Have you ever though about when Jesus was dying on the cross for our sins?  Jesus was committed to do that.  When the nails were going through His hands and feet, when they were plucking out His beard, when they were torturing Him, all hell screamed in His ear, QUIT, stop it, call the angels down, it’s too tough.  He didn’t do it though because He is committed to you and me.  He had you, He had me on His mind when He was going through that suffering, humiliating death. Even the Father in heaven turned His back on the son during this time.  Jesus was committed to it, He pledged Himself to that position no matter what happened and He rose again.  Spiritual commitment.

We also need to be committed to the church.  The Bible says that the church is the bride of Christ.  We have too many church hoppers, shoppers and boppers,  not committed to anything.  “I’ll stay here for awhile and if I meet a hypocrite, I am going somewhere else.”  Or, “I didn’t agree with what someone said in some message and I’ll just never go back.  “Have you ever eaten in a restaurant before?  Have you ever had a bad meal?  I did this week.  Did I say, “Well, I had a bad meal, I’ll never go to that restaurant again.”  Find a church, commit to it, if it is this church we would love to have you.  If another church, they would love to have you.  Make sure the church is a Bible believing church and that you get involved.  You have got to be in church, the Bible says, regularly.  That means at least once a week.  If you are not coming at least once a week, if it is not a priority to you, something is wrong in your life.  I’m talking to Christians here.  Something is wrong.  “Well we have this lake place.”  Something is wrong.  “We have this vacation home.”  Something is wrong.  “I’m into sail boat racing.”  Something is wrong.  If God is God, if Jesus is Lord of your life and you are not regularly worshipping Him, if you are not excited to go to church, something is wrong with the commitment quotient in your life.  We ask for church membership here for a Biblical reason.  Christ is committed to the church.  We ask for church membership because of a cultural reason.  It is the antidote to our society.  We ask for church membership for a practical reason.  It defines who can be counted on.
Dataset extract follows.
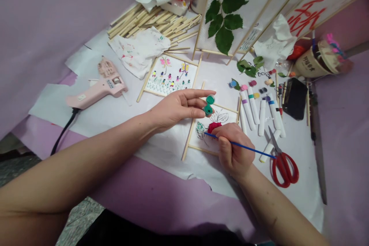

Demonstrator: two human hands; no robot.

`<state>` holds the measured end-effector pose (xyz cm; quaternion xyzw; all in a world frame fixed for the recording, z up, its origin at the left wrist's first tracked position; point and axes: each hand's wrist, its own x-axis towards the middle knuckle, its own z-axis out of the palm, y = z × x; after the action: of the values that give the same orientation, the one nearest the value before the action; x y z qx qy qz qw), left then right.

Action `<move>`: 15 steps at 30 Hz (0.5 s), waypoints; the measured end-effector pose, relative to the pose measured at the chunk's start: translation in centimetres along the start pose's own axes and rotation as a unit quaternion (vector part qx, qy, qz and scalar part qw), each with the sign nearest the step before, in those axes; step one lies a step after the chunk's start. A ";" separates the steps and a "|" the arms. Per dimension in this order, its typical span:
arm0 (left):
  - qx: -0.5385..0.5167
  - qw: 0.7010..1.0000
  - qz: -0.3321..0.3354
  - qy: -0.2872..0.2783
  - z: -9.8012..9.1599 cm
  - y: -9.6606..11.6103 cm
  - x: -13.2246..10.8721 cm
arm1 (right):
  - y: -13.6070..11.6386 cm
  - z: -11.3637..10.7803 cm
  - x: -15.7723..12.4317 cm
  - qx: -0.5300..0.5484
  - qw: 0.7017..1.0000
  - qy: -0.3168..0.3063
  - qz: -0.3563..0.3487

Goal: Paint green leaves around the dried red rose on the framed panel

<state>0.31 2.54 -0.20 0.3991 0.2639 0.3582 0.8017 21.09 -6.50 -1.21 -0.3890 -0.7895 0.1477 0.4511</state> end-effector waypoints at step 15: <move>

Don’t just come, though, once a week.  A lot of you show up and you go, “OK, I have not been spiritually fed for a week.  OK, Ed, Stan, feed me.”  A weekly gorging.  “I’ve got enough, now I can hit the world, you know.”  We have got to worship together, that is a priority but that is not spiritual maturity.  You can’t feed off someone else.  I have got children, many children, at different ages of development.  I have got an eight year old, a three year old and twins who are eleven months.  It is kind of wild to feed our eleven month old twins.  Broccoli mixed with chicken and green beans with all this stuff and you know it gets everywhere.  You feed and feed and feed them.  Lisa and I do not want to do this for the rest of our lives.  What is our desire?  Our desire is to teach our children to what, feed themselves.  That is God’s desire for you.  Too many of you are still on a baby food diet spiritually.  Feed me, feed me.  The next Bible study, the next sermon, the next praise and worship time, just feed me.  And we have got to be fed that way, corporately.  Real maturity happens, though, when you are fed corporately and then you learn individually how to feed yourselves.  Prayer, devotions daily.  Then you become mature.  When you begin to get outside of yourself and serve others within the context of the Body of Christ, that is when you grow.  Spiritual commitment.  I am not talking about just a weekend deal, attendance at weekend services, participation in Bible study, and in a small group using your abilities within this church or in another church.  That is spiritual commitment.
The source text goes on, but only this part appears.